[Task requirements] Copy the listing exactly, images excluded.

[Dataset excerpt]
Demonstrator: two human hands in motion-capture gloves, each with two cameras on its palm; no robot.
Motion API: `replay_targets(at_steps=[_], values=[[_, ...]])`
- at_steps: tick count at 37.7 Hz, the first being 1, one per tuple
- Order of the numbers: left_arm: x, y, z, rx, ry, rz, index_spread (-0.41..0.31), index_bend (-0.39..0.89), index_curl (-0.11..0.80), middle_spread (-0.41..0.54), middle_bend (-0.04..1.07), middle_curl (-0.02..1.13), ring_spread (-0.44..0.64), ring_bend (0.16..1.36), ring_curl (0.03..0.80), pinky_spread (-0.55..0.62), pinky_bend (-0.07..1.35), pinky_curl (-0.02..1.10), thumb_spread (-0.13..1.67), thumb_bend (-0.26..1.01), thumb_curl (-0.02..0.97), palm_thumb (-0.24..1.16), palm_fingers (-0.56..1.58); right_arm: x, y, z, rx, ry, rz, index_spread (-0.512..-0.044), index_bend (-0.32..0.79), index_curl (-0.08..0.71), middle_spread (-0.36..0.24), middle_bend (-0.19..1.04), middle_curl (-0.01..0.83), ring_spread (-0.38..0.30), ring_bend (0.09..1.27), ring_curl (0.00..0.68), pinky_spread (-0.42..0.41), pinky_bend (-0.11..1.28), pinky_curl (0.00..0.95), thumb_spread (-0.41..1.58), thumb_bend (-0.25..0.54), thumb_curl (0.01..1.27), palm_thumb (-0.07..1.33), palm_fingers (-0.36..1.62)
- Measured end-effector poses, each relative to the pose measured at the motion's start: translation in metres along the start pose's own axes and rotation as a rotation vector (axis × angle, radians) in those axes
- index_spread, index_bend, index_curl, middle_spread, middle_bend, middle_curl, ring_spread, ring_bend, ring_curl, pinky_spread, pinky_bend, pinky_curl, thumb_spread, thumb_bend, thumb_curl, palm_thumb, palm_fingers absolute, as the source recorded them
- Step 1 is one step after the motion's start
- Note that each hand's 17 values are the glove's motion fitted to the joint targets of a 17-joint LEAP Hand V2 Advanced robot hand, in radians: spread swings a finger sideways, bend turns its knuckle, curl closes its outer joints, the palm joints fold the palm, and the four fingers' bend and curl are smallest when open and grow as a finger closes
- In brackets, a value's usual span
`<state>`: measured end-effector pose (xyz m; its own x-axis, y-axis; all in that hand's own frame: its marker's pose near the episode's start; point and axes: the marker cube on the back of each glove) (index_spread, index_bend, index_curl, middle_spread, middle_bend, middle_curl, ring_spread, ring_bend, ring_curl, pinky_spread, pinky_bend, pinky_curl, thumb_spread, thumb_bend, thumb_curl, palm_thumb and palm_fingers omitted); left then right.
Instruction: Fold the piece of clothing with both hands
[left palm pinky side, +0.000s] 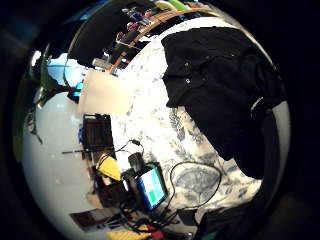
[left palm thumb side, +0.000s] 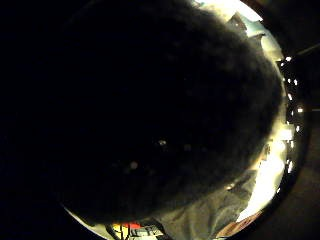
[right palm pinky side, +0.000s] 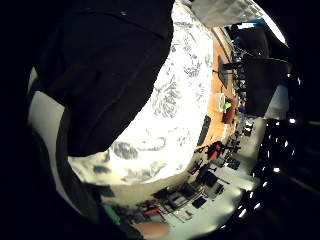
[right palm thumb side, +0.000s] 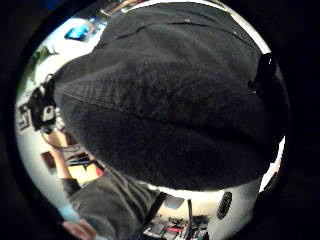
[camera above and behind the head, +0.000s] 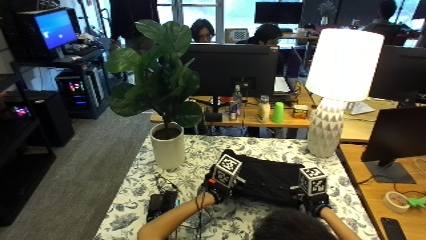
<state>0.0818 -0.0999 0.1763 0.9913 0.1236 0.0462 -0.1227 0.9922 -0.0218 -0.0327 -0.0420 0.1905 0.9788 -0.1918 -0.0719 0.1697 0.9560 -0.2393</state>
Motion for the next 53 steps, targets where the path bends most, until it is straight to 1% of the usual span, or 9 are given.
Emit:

[Result of the task]
Demonstrator: two human hands in motion-capture gloves, each with two cameras on its palm; no robot.
Motion API: `replay_targets(at_steps=[_], values=[[_, ...]])`
- at_steps: tick count at 37.7 Hz, the first being 1, one per tuple
- Order of the numbers: left_arm: x, y, z, rx, ry, rz, index_spread (-0.41..0.31), index_bend (-0.39..0.89), index_curl (-0.11..0.80), middle_spread (-0.41..0.54), middle_bend (-0.04..1.07), middle_curl (-0.02..1.13), ring_spread (-0.44..0.64), ring_bend (0.16..1.36), ring_curl (0.03..0.80), pinky_spread (-0.55..0.62), pinky_bend (-0.07..1.35), pinky_curl (-0.02..1.10), thumb_spread (-0.13..1.67), thumb_bend (-0.26..1.01), thumb_curl (-0.02..0.97), palm_thumb (-0.24..1.16), palm_fingers (-0.56..1.58); right_arm: x, y, z, rx, ry, rz, index_spread (-0.512..-0.044), index_bend (-0.32..0.79), index_curl (-0.08..0.71), middle_spread (-0.36..0.24), middle_bend (-0.19..1.04), middle_curl (-0.01..0.83), ring_spread (-0.38..0.30), ring_bend (0.09..1.27), ring_curl (0.00..0.68), pinky_spread (-0.42..0.41), pinky_bend (-0.11..1.28), pinky_curl (0.00..0.95), thumb_spread (-0.41..1.58), thumb_bend (-0.25..0.54), thumb_curl (0.01..1.27), palm_thumb (-0.07..1.33), palm_fingers (-0.36..1.62)
- Measured end-effector poses, each relative to the pose measured at the motion's start: translation in metres along the start pose's own axes and rotation as a rotation vector (axis × angle, radians) in those axes
- index_spread, index_bend, index_curl, middle_spread, middle_bend, middle_curl, ring_spread, ring_bend, ring_curl, pinky_spread, pinky_bend, pinky_curl, thumb_spread, thumb_bend, thumb_curl, palm_thumb, palm_fingers absolute, as the source recorded them
- Step 1 is one step after the motion's start
- Note that each hand's 17 values are the glove's motion fitted to the joint targets of a 17-joint LEAP Hand V2 Advanced robot hand, in radians: spread swings a finger sideways, bend turns its knuckle, curl closes its outer joints, the palm joints fold the palm, and the four fingers' bend and curl are smallest when open and grow as a finger closes
- In brackets, a value's usual span
`<state>`: measured end-effector pose (xyz m; its own x-axis, y-axis; all in that hand's own frame: its marker's pose near the episode's start; point and axes: the marker cube on the back of each glove) (index_spread, index_bend, index_curl, middle_spread, middle_bend, middle_curl, ring_spread, ring_bend, ring_curl, pinky_spread, pinky_bend, pinky_curl, thumb_spread, thumb_bend, thumb_curl, palm_thumb and palm_fingers omitted); left then right.
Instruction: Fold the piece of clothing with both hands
[left palm pinky side, +0.000s] 
[left palm thumb side, +0.000s] 
[right palm pinky side, +0.000s] 
[right palm thumb side, +0.000s] 
[camera above and behind the head, +0.000s] 
<state>0.0818 -0.0999 0.1763 0.9913 0.1236 0.0462 -0.1227 0.9922 -0.0218 -0.0327 -0.0420 0.1905 0.9788 -0.1918 -0.0719 0.1697 0.9560 -0.2393</state>
Motion for the next 53 steps, targets where the path bends most, until it is straight to 1% of the usual span, or 9 are given.
Emit:

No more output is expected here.